Lyle se acercó, su imponente presencia cerniéndose sobre ella.
—Has enviado un mensaje —dijo en voz baja, su voz peligrosamente suave—.
Pero ahora viene la parte más difícil—mantener el control.
Vendrán por ti, Ephyra.
Lo sabes, ¿verdad?
Ephyra levantó la mirada para encontrarse con la suya, entrecerrando los ojos.
—Que vengan.
He lidiado con cosas peores.
Sus labios se curvaron en una pequeña y peligrosa sonrisa.
—Bien.
Solo recuerda, nadie puede tocar lo que es mío.
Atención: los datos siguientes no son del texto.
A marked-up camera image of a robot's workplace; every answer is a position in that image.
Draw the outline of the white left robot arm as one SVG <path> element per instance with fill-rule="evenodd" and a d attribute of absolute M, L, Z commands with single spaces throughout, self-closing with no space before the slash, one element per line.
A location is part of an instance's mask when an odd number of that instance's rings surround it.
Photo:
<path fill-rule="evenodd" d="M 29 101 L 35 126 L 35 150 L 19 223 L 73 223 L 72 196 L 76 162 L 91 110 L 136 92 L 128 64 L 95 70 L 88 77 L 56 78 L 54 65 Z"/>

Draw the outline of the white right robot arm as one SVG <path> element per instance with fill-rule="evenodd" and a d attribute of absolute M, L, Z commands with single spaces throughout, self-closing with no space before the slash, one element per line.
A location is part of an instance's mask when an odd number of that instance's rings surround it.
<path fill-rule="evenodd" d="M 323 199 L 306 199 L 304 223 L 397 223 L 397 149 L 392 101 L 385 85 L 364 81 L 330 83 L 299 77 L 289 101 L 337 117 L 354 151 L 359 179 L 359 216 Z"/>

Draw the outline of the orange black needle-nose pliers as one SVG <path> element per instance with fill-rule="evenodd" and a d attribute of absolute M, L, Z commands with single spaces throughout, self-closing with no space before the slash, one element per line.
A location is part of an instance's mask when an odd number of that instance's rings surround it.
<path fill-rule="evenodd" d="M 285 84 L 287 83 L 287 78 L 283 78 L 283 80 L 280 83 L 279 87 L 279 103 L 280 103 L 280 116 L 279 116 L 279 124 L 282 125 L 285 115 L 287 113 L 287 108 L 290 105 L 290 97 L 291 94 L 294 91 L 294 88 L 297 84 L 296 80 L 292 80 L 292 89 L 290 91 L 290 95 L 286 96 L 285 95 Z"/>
Su respiración se entrecortó ligeramente, pero no se inmutó, en cambio sostuvo su mirada con desafío.
—No soy tuya, Lyle.
Su sonrisa se ensanchó, pero había algo depredador en la forma en que la miraba.
—Sigue diciéndote eso.
Jania, sintiendo la tensión entre ellos, aclaró su garganta.
—Si me permiten interrumpir —comenzó cuidadosamente—, todavía está el asunto del próximo movimiento de Adam Latham.
No es del tipo que acepta la derrota en silencio.
Ephyra volvió su atención a Jania, su expresión endureciéndose.
—Que lo intente.
Lo lamentará.
La mirada de Lyle se detuvo en ella un momento más antes de hablar de nuevo, su tono tan frío y calculador como siempre.
—Entonces asegúrate de que no tenga la oportunidad.